BC Books Online was created for anyone interested in BC-published books, and with librarians especially in mind. We'd like to make it easy for library staff to learn about books from BC publishers - both new releases and backlist titles - so you can inform your patrons and keep your collections up to date.
Our site features print books and ebooks - both new releases and backlist titles - all of which are available to order through regular trade channels. Browse our subject categories to find books of interest or create and export lists by category to cross-reference with your library's current collection.
A quick tip: When reviewing the "Browse by Category" listings, please note that these are based on standardized BISAC Subject Codes supplied by the books' publishers. You will find additional selections, grouped by theme or region, in our "BC Reading Lists."
Received an honourable mention on the Globe and Mail's top first fiction for 2008
Shari Lapena takes the wit of David Sedaris and the outrageousness of Douglas Coupland to create a dark, hilarious and wildly inventive contemporary comedy about how the past can come back to haunt you.
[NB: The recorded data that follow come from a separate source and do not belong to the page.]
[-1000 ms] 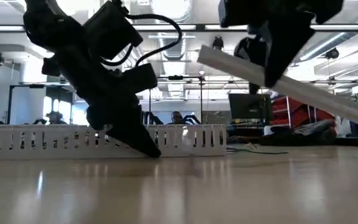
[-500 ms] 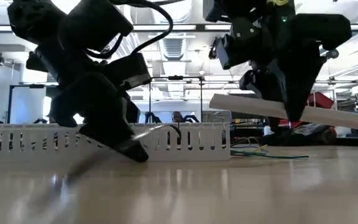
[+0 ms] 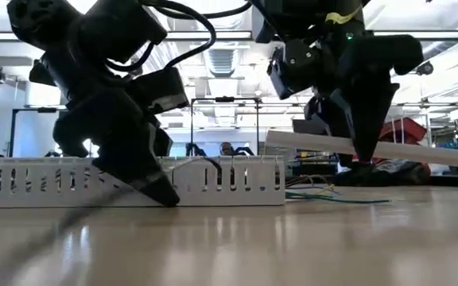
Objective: Ziptie cables
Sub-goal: Close the cable duct
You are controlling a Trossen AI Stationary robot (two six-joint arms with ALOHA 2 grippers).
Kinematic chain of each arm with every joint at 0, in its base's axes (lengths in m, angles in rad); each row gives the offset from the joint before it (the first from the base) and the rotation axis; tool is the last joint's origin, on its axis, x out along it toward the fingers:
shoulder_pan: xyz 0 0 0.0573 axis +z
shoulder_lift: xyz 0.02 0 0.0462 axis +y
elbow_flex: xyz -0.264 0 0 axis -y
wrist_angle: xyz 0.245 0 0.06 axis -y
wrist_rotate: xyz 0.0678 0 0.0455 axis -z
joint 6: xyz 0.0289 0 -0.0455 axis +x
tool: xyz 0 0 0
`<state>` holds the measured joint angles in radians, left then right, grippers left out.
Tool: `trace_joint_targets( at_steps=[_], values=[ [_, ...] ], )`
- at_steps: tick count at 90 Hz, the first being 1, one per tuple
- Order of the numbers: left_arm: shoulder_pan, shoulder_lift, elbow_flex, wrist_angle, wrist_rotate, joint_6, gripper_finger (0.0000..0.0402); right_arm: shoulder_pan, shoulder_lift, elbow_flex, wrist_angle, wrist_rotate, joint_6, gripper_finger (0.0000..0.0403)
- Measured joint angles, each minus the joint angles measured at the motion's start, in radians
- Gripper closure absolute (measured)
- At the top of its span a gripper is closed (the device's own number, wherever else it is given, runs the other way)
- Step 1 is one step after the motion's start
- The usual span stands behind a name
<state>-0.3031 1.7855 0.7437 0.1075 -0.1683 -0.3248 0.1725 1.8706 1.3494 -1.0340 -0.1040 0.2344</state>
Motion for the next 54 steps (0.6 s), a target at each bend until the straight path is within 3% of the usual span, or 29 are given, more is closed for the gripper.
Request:
trace_joint_targets(
  at_steps=[30,54],
  values=[
    [0.0,-0.006,0.0,-0.055,-0.001,-0.016,0.0176,-0.005,0.0,-0.002,0.019,-0.009,0.005,0.0188],
    [0.0,-0.115,-0.006,-0.123,0.012,-0.053,0.009,-0.005,0.001,-0.002,0.048,-0.006,-0.003,0.0188]
  ],
)
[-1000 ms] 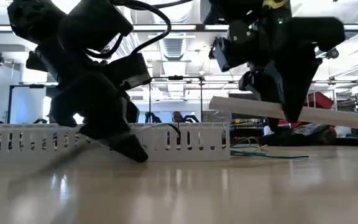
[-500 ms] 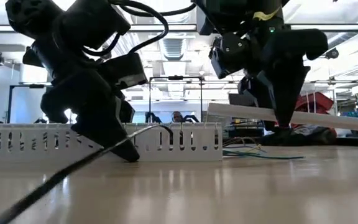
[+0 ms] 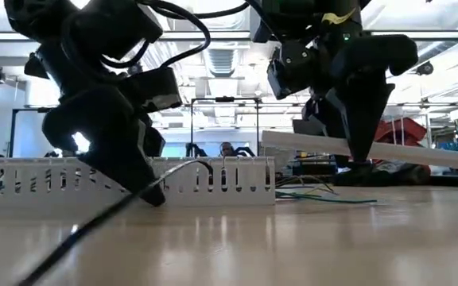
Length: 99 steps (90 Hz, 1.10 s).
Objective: Ziptie cables
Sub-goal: Close the cable duct
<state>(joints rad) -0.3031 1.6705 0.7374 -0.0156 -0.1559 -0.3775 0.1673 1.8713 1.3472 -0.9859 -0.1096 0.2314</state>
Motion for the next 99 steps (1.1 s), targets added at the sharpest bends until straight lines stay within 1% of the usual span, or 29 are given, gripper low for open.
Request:
trace_joint_targets(
  at_steps=[13,23,31,38,48,66,82,99],
  values=[
    [0.0,-0.098,-0.004,-0.103,0.006,-0.031,0.0051,0.0,0.0,0.001,0.001,0.004,-0.003,0.0188],
    [0.0,-0.158,-0.002,-0.102,-0.024,-0.034,0.0033,0.0,-0.005,0.02,0.0,0.005,-0.003,0.0188],
    [-0.003,-0.168,-0.002,-0.003,-0.066,-0.008,0.0025,0.003,-0.01,0.048,0.0,0.01,-0.005,0.0188],
    [-0.003,-0.158,0.0,0.134,-0.068,0.049,0.0022,0.011,-0.01,0.078,0.0,0.036,-0.015,0.0188],
    [-0.005,-0.119,0.001,0.291,-0.068,0.124,0.0023,0.033,-0.01,0.119,-0.002,0.042,-0.031,0.0188],
    [-0.005,-0.094,0.002,0.407,-0.071,0.168,0.0028,0.081,-0.014,0.187,-0.006,0.044,-0.046,0.0188],
    [-0.009,-0.077,0.003,0.555,-0.071,0.232,0.0026,0.1,-0.014,0.218,-0.003,0.089,-0.038,0.0188],
    [-0.008,-0.072,0.003,0.626,-0.071,0.274,0.0037,0.1,-0.014,0.22,-0.002,0.131,-0.022,0.0188]
  ],
)
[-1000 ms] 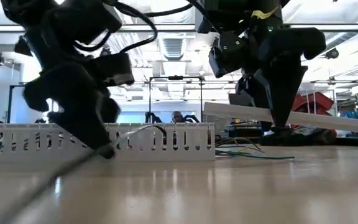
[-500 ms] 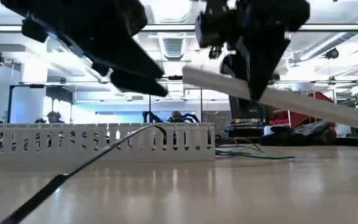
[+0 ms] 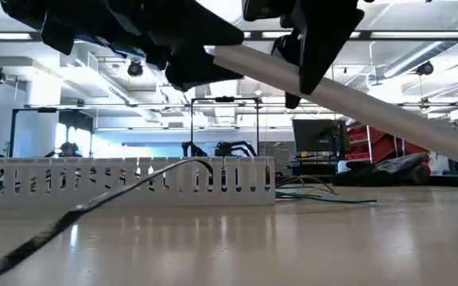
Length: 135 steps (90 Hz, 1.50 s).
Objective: Ziptie cables
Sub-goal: Close the cable duct
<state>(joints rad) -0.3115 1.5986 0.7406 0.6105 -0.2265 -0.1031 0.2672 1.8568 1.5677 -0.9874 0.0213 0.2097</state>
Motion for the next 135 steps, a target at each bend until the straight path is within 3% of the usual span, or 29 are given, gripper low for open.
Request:
trace_joint_targets(
  at_steps=[84,93,113,135],
  values=[
    [0.0,0.0,0.001,0.018,-0.046,0.013,0.0057,-0.001,-0.011,0.0,0.035,0.032,-0.002,0.0185],
    [0.0,0.0,0.001,0.016,-0.052,0.013,0.0083,-0.001,-0.011,0.0,0.036,0.032,-0.002,0.0186],
    [-0.001,0.0,0.001,0.015,-0.055,0.013,0.0182,-0.002,-0.011,0.0,0.034,0.032,0.0,0.0186],
    [-0.001,0.0,0.001,0.015,-0.068,0.012,0.0183,-0.002,-0.011,0.0,0.035,0.032,-0.002,0.0186]
  ],
)
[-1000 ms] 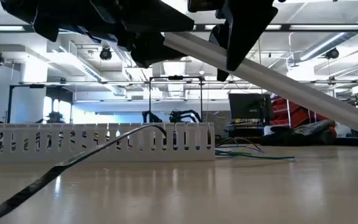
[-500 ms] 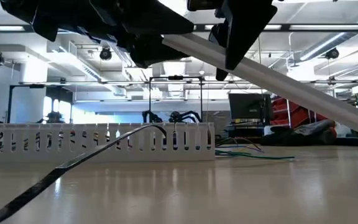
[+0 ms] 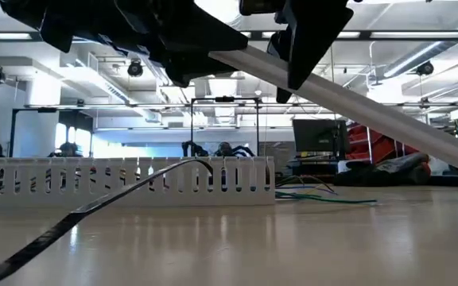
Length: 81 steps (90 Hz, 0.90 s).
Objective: Ziptie cables
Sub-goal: Close the cable duct
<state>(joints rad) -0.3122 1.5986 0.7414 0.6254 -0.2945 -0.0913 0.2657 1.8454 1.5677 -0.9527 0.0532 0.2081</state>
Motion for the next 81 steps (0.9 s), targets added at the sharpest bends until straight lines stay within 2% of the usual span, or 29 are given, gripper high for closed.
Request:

Literally.
In Things Go Flying, Harold Walker is desperately average and listless at mid-life, stemming in part from the abrupt death of his one-time best friend, Tom. Harold's wife Audrey, an increasingly frustrated housewife and mother to their two teenage sons, is a control freak silently harbouring an explosive secret. Things go flying in the Walker household when Harold's long-deceased mother comes back to haunt them. He finds he has her gift for opening the door to the past-and if there was ever a gift he wanted to return, it's this one! Audrey is similarly terrified-how is she to safeguard her secret now? If she can't control this world, how is she to control the next one? And how will she protect her good china? Harold, who has made a practice of avoiding things all his life, must confront two problems-how to find meaning in this life, and how to come to grips with the mostly terrifying idea that life just might go on forever!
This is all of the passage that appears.